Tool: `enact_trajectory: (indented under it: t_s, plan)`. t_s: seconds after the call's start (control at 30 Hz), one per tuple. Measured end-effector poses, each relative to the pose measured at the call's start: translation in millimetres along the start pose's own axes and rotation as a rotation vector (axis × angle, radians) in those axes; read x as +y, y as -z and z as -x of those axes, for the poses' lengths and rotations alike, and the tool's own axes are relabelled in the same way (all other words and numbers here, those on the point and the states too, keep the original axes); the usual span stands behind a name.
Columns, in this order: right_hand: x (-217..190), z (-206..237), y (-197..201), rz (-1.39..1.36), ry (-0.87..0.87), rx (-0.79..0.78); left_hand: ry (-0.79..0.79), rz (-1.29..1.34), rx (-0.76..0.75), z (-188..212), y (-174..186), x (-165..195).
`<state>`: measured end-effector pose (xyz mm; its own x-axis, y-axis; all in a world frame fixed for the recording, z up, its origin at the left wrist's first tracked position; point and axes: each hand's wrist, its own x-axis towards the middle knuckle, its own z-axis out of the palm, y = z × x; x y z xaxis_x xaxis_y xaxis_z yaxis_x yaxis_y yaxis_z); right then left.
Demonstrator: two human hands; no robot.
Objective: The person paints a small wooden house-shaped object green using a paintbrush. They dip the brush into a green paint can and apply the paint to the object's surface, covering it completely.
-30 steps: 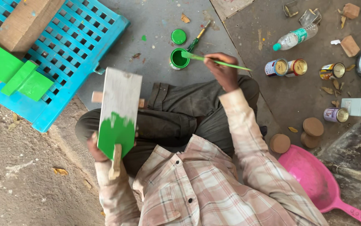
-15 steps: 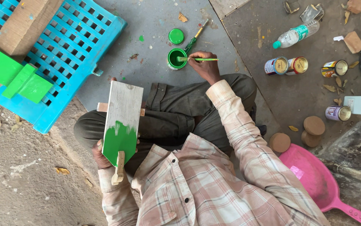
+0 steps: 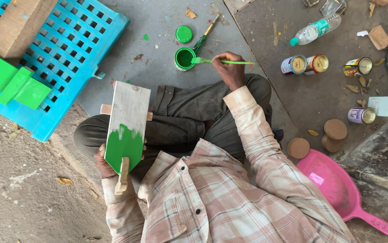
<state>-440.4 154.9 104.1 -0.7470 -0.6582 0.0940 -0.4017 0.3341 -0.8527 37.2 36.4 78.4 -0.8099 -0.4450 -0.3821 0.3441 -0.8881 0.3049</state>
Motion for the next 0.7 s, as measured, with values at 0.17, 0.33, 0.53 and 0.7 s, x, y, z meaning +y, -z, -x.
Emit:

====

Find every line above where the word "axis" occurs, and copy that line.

Tool: `enact_trajectory: (indented under it: t_s, plan)`. t_s: seconds after the call's start (control at 30 Hz), one per tuple. Measured end-effector poses, each relative to the pose measured at the call's start: translation in millimetres along the start pose's own axes and rotation as a rotation vector (axis × angle, radians) in those axes; read x as +y, y as -z and z as -x of those axes, for the poses' lengths and rotations alike, and the tool's own axes are relabelled in the same way (all other words and numbers here, those on the point and the states too, keep the original axes); the usual span stands behind a name.
`<state>`: measured end-effector pose (xyz mm; its own x-axis, y-axis; all in a world frame fixed for the recording, z up, its origin at the left wrist's first tracked position; point and axes: each hand's wrist, its own x-axis towards the middle knuckle, its own z-axis out of the palm, y = z × x; x y z xaxis_x xaxis_y xaxis_z yaxis_x yaxis_y yaxis_z); right then left.

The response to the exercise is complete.